2019 Tax Law: Transfer of Property in a Divorce Settlement
Tax Issues When Dividing Property Due to Divorce. Tax-Free Transfers Incident to a Divorce – What Qualifies? Making Tax-Smart Property Transfers in Divorce.
Mason Comment 1: Although I am a CPA, I hire a CPA to do my taxes. Why? I can’t keep up with all of the changes in tax law. I have to worry about keeping up with divorce law. That’s enough for me. And, for you CPA’s, my accounting experience was in audit, not tax. I hope that makes sense.
Mason Comment 2: As you may know, we love IRS Publication 504 Divorced or Separated Individuals – 2019. It’s our “Cliff Notes” for our divorced and separated clients. Below are some quotes from that publication. Keep in mind the publication changes every year, so if these links are broken, there is likely a more recent version available. In future years, we may just make new pages and not update this one.
Transfer Between Spouses
Generally, no gain or loss is recognized on a transfer of property from you to (or in trust for the benefit of):
- Your spouse, or
- Your former spouse, but only if the transfer is incident to your divorce.
This rule applies even if the transfer was in exchange for cash, the release of marital rights, the assumption of liabilities, or other consideration.
Exceptions to nonrecognition rule. This rule doesn’t apply in the following situations.

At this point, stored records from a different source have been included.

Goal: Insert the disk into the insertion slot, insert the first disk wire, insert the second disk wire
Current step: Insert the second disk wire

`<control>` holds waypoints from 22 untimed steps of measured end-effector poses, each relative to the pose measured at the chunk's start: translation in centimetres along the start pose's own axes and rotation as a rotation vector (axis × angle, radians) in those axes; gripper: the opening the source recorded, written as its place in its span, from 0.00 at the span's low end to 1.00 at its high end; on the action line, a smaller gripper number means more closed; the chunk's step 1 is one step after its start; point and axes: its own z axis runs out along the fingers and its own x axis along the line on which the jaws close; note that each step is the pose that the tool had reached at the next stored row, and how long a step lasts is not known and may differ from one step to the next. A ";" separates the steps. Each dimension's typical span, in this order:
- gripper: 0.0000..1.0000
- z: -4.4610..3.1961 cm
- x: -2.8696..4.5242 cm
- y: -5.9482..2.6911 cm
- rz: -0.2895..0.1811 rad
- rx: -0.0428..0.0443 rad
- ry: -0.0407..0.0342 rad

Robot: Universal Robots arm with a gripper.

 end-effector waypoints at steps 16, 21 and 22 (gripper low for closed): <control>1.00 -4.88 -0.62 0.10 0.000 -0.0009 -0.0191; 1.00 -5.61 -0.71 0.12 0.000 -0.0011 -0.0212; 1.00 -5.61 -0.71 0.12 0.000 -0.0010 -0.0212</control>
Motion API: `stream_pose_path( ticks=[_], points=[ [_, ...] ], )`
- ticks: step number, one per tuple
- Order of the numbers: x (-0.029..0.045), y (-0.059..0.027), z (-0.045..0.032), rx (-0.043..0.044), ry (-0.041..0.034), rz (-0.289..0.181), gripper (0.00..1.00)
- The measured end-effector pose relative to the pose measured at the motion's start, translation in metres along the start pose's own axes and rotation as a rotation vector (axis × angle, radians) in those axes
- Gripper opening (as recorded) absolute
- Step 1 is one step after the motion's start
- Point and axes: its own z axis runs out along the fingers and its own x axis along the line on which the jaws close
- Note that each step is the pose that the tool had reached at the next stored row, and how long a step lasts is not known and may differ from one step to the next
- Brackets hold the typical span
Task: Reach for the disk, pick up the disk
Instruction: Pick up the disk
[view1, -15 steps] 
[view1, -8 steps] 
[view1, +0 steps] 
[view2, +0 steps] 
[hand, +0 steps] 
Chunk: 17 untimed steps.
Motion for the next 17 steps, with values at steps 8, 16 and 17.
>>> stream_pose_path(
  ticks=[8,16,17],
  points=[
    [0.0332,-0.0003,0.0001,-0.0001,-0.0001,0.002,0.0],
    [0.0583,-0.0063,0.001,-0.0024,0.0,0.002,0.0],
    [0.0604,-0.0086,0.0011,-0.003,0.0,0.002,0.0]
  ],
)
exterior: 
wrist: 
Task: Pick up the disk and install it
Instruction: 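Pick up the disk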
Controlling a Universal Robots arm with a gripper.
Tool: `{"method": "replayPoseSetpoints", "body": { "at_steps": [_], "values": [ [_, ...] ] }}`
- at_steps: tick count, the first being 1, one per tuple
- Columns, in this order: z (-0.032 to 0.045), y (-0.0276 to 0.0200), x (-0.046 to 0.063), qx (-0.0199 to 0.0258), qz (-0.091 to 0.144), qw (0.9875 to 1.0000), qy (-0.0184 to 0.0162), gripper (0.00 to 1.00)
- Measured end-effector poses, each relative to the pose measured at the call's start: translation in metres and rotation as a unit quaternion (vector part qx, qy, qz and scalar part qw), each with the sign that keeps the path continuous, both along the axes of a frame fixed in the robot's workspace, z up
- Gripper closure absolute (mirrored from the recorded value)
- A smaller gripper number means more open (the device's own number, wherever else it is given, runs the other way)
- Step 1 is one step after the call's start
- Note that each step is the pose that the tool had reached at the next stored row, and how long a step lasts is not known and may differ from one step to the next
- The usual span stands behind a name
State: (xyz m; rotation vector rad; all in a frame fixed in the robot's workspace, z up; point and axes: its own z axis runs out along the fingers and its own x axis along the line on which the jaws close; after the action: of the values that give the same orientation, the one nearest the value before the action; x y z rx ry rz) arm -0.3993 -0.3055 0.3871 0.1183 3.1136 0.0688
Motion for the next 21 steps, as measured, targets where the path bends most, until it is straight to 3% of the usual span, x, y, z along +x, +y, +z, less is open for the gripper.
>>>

- Your spouse or former spouse is a nonresident alien.
- Certain transfers in trust, discussed later.
- Certain stock redemptions under a divorce or separation instrument or a valid written agreement that are taxable under applicable tax law, as discussed in Regulations section 1.1041-2.
Property subject to nonrecognition rule. The term “property” includes all property whether real or personal, tangible or intangible, or separate or community. It includes property acquired after the end of your marriage and transferred to your former spouse. It doesn’t include services.
Health savings account (HSA). If you transfer your interest in an HSA to your spouse or former spouse under a divorce or separation instrument, it isn’t considered a taxable transfer. After the transfer, the interest is treated as your spouse’s HSA.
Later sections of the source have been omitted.